Go to the line with "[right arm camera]" in the material below and copy from there through the line with "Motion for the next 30", exactly. Pictures are not copied.

* [Working data]:

----

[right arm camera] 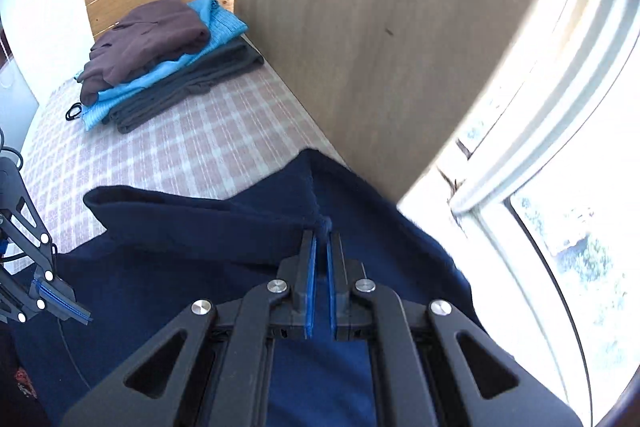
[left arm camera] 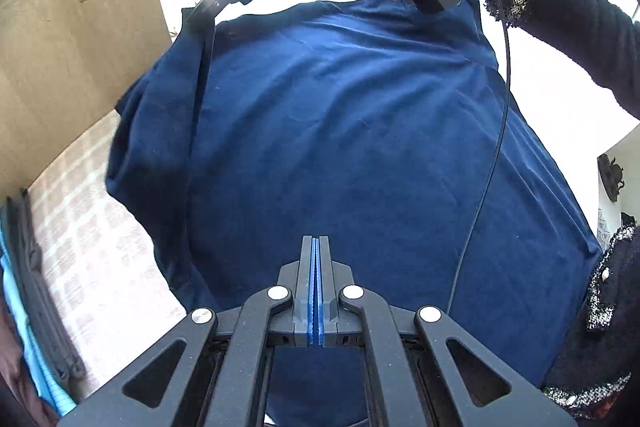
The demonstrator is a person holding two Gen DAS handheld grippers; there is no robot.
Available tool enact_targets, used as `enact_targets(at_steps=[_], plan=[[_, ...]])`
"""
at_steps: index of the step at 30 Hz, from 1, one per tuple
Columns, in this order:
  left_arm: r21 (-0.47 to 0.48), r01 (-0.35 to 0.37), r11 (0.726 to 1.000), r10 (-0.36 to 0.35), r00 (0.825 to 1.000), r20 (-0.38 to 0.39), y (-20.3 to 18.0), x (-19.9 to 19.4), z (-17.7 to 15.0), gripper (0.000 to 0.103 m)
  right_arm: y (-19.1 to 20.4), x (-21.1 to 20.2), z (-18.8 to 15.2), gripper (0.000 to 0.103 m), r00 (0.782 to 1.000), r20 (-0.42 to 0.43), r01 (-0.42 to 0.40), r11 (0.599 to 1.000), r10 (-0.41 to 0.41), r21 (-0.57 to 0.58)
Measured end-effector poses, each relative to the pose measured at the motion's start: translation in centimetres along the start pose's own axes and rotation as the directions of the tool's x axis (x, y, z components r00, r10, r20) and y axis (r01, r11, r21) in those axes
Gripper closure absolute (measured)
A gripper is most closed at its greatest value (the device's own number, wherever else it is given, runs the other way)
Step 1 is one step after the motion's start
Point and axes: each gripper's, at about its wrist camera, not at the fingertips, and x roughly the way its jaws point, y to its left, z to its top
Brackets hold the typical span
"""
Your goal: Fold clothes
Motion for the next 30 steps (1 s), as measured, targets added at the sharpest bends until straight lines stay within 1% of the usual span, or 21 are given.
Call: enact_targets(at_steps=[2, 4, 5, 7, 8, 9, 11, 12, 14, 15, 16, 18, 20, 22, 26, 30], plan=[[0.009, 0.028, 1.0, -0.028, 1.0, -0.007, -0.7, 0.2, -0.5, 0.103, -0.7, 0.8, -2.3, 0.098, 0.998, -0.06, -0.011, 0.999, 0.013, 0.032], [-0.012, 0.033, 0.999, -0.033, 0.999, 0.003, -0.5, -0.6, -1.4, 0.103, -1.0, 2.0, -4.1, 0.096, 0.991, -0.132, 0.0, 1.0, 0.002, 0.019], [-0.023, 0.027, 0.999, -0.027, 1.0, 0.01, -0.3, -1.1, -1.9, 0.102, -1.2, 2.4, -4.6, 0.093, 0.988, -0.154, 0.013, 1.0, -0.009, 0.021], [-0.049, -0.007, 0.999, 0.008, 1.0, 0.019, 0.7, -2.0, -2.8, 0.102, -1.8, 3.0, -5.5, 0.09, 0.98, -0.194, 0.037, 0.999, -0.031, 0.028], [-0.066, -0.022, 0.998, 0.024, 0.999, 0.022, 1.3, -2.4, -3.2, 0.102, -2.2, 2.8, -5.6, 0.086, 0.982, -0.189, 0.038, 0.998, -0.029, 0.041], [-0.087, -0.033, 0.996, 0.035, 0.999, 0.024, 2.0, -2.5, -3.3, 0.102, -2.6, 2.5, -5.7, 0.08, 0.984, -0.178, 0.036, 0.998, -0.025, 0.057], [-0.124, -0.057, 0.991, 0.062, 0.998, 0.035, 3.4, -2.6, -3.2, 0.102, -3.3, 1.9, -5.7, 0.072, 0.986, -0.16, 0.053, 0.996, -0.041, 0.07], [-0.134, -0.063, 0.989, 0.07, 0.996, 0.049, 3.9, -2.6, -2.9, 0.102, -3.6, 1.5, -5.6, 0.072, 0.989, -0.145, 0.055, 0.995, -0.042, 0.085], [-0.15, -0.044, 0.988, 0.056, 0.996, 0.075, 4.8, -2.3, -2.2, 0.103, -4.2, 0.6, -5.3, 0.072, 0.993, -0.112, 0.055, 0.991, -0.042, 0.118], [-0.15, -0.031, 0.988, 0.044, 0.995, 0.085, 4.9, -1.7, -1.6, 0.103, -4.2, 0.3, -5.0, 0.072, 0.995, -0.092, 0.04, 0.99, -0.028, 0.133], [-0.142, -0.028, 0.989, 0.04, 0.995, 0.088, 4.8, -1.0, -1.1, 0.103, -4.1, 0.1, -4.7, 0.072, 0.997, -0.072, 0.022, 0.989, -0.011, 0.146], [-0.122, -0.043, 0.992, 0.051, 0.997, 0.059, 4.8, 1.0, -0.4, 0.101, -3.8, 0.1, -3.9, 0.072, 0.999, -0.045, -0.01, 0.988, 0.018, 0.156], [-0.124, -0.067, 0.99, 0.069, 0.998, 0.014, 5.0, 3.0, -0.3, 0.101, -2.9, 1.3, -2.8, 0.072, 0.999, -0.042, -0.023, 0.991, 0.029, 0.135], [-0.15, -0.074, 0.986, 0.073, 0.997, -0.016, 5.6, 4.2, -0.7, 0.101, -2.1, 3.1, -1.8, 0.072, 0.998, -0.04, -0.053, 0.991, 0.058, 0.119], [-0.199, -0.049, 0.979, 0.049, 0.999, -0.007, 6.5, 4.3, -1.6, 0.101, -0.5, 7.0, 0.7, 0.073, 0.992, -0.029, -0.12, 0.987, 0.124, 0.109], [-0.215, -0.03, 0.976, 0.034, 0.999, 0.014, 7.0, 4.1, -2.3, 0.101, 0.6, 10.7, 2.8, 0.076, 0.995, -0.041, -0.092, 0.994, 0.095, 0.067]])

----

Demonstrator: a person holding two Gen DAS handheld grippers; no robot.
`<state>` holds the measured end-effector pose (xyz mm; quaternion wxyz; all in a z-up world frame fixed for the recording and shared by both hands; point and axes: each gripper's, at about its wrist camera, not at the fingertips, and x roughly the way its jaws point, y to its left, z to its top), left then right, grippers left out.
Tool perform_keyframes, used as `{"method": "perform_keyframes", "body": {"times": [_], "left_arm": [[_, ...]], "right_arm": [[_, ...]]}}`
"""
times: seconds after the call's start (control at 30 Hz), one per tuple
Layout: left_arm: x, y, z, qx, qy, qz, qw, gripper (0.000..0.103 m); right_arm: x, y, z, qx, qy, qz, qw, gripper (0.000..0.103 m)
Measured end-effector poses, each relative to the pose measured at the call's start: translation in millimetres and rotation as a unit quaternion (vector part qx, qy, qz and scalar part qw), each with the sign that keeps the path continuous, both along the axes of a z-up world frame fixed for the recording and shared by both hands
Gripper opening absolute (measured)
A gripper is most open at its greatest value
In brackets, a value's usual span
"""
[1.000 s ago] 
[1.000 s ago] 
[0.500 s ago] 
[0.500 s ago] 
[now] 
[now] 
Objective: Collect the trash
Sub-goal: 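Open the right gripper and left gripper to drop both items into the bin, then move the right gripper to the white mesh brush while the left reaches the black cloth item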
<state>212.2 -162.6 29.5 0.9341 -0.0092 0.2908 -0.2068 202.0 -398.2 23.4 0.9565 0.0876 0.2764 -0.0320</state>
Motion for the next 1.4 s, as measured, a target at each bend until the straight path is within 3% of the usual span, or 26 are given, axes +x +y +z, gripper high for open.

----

* [Answer box]:
[right arm camera] 
[left arm camera] 
The demonstrator is a person holding two Gen DAS handheld grippers; there is no robot.
Available tool enact_targets, used as `enact_targets(at_steps=[_], plan=[[_, ...]])`
"""
at_steps: index of the step at 30 Hz, from 1, one per tuple
Columns, in this order:
  left_arm: r21 (-0.47 to 0.48), r01 (-0.35 to 0.37), r11 (0.726 to 1.000), r10 (-0.36 to 0.35), r00 (0.825 to 1.000), r20 (-0.38 to 0.39), y (-20.3 to 18.0), x (-19.9 to 19.4), z (-17.7 to 15.0), gripper (0.000 to 0.103 m)
  right_arm: y (-19.1 to 20.4), x (-21.1 to 20.2), z (-18.8 to 15.2), gripper (0.000 to 0.103 m), r00 (0.782 to 1.000), r20 (-0.42 to 0.43), r01 (-0.42 to 0.40), r11 (0.599 to 1.000), r10 (-0.41 to 0.41), r21 (-0.57 to 0.58)
Measured end-effector poses, each relative to the pose measured at the motion's start: translation in centimetres along the start pose's own axes and rotation as the directions of the tool's x axis (x, y, z components r00, r10, r20) and y axis (r01, r11, r21) in those axes
Gripper closure absolute (measured)
A gripper is most closed at its greatest value (the device's own number, wherever else it is given, runs the other way)
Step 1 is one step after the motion's start
Point and axes: each gripper's, at about its wrist camera, not at the fingertips, and x roughly the way its jaws point, y to its left, z to its top
Brackets hold the typical span
"""
Your goal: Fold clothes
Motion for the next 30 steps (1 s), as measured, targets added at the sharpest bends until straight lines stay within 1% of the usual span, or 21 are given.

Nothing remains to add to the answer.